### REQUIRED WORK
Every line of the entries with the word "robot" in it should be shown.

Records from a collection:

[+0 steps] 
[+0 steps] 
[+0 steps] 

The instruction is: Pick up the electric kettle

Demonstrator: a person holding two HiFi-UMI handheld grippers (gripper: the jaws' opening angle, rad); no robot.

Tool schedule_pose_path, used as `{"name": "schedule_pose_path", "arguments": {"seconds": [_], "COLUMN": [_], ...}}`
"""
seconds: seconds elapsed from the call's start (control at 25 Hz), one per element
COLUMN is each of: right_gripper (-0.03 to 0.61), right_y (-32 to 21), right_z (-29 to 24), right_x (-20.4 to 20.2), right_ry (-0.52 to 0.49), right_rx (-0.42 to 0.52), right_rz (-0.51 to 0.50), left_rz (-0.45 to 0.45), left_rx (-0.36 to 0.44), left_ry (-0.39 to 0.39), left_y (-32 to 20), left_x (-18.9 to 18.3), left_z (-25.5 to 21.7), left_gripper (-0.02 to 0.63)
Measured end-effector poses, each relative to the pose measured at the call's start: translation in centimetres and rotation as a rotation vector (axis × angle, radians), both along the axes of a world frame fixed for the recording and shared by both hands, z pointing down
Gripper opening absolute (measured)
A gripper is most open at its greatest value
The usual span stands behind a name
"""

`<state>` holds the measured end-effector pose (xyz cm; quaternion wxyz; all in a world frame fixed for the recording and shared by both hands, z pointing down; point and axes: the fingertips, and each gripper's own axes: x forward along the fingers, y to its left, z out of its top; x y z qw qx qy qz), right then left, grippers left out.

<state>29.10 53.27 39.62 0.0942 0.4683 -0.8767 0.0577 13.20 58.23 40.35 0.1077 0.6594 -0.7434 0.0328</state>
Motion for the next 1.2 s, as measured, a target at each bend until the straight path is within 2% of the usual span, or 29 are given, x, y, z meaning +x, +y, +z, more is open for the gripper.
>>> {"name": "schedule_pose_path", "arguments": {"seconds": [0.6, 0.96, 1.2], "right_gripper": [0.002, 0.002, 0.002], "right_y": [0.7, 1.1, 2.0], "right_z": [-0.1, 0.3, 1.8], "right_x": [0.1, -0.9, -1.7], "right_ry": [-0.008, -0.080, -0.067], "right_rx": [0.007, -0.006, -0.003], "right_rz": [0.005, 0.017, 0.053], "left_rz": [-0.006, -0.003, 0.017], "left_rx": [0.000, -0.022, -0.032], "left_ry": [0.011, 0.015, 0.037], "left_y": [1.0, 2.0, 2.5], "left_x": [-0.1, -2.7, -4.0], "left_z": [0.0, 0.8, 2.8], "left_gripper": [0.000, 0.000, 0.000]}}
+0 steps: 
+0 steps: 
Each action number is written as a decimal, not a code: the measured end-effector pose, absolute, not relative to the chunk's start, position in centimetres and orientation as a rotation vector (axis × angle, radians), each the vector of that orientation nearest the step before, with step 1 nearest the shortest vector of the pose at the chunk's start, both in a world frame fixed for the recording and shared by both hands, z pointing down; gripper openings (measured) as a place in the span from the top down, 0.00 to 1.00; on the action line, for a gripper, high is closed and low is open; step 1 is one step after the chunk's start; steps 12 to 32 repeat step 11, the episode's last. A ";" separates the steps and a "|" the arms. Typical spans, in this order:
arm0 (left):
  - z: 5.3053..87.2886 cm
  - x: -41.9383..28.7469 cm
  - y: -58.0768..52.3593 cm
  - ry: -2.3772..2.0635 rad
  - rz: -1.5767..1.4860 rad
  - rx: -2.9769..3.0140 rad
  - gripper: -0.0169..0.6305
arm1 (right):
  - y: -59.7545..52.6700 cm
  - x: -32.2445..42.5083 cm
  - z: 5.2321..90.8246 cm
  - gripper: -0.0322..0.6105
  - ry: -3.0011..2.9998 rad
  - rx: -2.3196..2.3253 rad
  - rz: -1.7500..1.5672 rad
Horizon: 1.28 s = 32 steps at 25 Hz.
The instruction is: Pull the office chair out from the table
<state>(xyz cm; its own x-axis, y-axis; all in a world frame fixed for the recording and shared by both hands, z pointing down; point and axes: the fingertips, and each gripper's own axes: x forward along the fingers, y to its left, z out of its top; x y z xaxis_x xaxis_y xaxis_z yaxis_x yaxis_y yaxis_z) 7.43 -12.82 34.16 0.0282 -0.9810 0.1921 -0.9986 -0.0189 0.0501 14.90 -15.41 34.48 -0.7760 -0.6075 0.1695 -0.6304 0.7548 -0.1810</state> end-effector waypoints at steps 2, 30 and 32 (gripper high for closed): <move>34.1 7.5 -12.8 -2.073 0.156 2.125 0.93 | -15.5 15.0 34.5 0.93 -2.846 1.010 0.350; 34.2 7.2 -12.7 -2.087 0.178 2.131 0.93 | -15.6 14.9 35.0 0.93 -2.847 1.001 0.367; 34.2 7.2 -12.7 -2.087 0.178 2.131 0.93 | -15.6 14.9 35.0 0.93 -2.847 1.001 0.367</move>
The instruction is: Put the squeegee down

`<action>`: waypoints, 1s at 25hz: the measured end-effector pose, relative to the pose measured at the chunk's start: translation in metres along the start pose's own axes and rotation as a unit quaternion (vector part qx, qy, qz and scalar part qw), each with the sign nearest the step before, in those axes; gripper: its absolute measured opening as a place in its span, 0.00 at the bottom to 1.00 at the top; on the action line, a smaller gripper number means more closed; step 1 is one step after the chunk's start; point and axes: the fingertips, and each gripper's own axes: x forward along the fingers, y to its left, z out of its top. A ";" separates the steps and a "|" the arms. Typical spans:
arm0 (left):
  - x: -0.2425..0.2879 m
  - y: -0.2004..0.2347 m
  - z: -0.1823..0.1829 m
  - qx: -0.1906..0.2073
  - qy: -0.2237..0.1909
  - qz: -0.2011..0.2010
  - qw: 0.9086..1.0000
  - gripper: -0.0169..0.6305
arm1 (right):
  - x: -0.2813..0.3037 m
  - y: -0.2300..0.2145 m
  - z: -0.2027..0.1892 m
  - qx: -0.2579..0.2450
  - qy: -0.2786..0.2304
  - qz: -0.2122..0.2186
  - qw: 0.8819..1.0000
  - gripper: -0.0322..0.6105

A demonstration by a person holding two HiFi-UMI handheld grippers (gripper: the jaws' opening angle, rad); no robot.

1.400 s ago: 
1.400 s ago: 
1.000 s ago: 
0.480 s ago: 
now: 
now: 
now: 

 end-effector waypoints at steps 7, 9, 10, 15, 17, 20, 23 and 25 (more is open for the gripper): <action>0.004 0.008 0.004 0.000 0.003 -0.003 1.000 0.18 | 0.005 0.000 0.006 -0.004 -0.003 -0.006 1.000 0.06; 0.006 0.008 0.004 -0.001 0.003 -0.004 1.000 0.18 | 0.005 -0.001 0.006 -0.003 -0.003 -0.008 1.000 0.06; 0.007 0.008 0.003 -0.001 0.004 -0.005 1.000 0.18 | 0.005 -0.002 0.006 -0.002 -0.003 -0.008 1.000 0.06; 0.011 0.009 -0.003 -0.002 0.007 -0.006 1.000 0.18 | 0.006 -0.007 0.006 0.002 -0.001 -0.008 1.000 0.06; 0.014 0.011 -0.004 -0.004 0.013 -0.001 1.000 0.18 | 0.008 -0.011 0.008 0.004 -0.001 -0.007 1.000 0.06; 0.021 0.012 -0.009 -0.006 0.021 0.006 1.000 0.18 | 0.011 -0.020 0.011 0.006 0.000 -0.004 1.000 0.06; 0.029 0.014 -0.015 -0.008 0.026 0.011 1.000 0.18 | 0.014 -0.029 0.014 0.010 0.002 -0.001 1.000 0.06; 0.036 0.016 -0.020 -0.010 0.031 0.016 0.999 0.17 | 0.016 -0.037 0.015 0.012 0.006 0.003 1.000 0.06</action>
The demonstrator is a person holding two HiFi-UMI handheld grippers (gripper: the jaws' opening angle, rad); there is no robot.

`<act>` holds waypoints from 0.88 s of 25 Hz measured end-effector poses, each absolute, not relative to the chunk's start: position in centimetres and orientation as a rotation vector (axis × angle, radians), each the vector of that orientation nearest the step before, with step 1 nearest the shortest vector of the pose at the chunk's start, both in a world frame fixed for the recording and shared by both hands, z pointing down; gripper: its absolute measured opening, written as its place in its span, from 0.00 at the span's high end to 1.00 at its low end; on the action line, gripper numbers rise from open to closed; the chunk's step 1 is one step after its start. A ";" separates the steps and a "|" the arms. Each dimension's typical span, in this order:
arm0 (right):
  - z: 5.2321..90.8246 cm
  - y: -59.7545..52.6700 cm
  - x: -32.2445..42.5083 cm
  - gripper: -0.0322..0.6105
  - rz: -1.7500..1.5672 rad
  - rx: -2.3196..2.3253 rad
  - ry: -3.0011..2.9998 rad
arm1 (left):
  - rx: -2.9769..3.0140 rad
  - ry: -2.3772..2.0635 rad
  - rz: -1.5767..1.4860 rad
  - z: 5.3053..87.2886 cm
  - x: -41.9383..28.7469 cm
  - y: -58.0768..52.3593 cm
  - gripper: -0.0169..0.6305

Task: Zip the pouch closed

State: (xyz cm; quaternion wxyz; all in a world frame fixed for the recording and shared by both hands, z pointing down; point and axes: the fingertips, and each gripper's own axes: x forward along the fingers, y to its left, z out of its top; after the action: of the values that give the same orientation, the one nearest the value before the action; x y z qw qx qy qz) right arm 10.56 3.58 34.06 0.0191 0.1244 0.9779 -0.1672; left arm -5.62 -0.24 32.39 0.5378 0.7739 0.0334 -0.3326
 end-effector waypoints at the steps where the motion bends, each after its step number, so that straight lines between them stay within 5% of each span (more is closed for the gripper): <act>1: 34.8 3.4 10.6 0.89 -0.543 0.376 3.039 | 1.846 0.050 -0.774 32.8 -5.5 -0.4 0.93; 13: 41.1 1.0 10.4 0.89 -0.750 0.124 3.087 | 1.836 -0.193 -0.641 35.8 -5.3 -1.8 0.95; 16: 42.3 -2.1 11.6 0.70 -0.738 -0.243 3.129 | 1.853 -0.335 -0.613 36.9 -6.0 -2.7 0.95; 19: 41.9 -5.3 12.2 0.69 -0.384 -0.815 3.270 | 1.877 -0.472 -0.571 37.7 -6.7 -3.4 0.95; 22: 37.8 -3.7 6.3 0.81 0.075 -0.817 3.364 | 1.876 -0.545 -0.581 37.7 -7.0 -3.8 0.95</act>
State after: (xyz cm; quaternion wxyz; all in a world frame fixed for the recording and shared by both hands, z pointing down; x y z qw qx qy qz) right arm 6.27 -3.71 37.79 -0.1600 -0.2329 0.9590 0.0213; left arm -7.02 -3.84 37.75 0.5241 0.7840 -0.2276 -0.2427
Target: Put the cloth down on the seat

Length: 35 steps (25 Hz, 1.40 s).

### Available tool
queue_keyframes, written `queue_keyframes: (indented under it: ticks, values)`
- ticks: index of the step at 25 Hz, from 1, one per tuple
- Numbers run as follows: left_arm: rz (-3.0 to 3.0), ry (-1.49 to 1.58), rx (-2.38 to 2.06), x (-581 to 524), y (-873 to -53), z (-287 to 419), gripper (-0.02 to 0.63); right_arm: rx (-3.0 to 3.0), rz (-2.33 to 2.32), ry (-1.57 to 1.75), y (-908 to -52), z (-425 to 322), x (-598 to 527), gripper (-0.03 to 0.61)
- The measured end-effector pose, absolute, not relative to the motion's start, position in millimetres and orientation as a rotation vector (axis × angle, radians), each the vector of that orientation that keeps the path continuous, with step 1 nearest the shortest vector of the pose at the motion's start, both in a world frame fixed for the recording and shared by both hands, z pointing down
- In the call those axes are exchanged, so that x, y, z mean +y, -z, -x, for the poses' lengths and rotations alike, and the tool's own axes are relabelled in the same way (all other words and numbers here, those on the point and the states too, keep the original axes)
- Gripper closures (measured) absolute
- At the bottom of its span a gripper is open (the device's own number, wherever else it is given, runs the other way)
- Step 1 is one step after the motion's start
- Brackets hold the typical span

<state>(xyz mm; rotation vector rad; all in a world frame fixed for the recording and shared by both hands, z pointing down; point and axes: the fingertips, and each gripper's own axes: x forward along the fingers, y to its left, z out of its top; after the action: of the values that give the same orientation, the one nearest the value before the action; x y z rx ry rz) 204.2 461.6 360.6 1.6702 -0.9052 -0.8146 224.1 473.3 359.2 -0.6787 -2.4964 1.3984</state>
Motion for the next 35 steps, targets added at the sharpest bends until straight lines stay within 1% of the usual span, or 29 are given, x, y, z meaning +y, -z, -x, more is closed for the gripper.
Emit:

### EXPECTED OUTPUT
Demonstrator: a person holding two HiFi-UMI handheld grippers (gripper: the jaws' opening angle, rad); no robot.
A demonstration by a person holding two HiFi-UMI handheld grippers (gripper: the jaws' opening angle, rad); no robot.
The demonstrator is a person holding two HiFi-UMI handheld grippers (gripper: the jaws' opening angle, rad); there is no robot.

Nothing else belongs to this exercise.